* [EXERCISE BRIEF]:
All lines below are to be output exactly as they stand.
++++ INFORMATION SUPPLIED
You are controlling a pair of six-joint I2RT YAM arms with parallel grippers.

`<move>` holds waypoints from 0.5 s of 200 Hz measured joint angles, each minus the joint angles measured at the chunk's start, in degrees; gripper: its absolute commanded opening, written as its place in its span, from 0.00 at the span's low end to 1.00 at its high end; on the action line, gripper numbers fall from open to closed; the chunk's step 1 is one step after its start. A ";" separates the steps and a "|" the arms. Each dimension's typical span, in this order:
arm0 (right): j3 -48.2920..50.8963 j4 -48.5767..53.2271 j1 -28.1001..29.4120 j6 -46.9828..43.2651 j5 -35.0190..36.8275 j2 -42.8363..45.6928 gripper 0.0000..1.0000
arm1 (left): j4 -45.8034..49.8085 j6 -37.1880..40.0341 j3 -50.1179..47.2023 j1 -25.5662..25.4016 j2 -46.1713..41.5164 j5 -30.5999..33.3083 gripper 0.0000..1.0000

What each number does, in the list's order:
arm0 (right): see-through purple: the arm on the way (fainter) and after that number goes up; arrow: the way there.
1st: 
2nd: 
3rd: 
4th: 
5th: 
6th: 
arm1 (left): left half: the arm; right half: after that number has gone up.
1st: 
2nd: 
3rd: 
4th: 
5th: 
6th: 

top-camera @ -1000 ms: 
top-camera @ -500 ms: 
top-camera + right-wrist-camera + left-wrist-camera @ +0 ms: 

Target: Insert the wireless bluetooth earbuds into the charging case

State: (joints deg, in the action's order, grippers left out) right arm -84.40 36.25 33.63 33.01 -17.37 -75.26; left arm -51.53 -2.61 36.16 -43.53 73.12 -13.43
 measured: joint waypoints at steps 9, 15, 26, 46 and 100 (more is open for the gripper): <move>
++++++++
* [TASK SOLUTION]:
You are controlling a pair of six-joint I2RT YAM arms with parallel grippers.

`<move>` holds waypoints from 0.5 s of 200 Hz measured joint angles, each minus the joint angles measured at the chunk's start, in degrees; gripper: its absolute commanded opening, written as its place in its span, from 0.00 at the span's low end to 1.00 at its high end; on the action line, gripper numbers fall from open to closed; the chunk's step 1 is one step after its start. A ";" separates the steps and a "|" the arms. Each dimension's typical span, in this order:
arm0 (right): j3 -48.2920..50.8963 j4 -48.5767..53.2271 j1 -28.1001..29.4120 j6 -46.9828..43.2651 j5 -35.0190..36.8275 j2 -42.8363..45.6928 gripper 0.0000..1.0000
arm1 (left): j4 -45.8034..49.8085 j6 -37.1880..40.0341 j3 -50.1179..47.2023 j1 -25.5662..25.4016 j2 -46.1713..41.5164 j5 -30.5999..33.3083 gripper 0.0000..1.0000

What each number does, in the list's order:
arm0 (right): see-through purple: the arm on the way (fainter) and after that number goes up; arrow: the way there.
1st: 
2nd: 
3rd: 
4th: 
5th: 
6th: 
arm1 (left): left half: the arm; right half: after that number has gone up.
1st: 
2nd: 
3rd: 
4th: 
5th: 
6th: 

top-camera @ -1000 ms: 
top-camera @ -500 ms: 
top-camera + right-wrist-camera + left-wrist-camera @ +0 ms: 

Target: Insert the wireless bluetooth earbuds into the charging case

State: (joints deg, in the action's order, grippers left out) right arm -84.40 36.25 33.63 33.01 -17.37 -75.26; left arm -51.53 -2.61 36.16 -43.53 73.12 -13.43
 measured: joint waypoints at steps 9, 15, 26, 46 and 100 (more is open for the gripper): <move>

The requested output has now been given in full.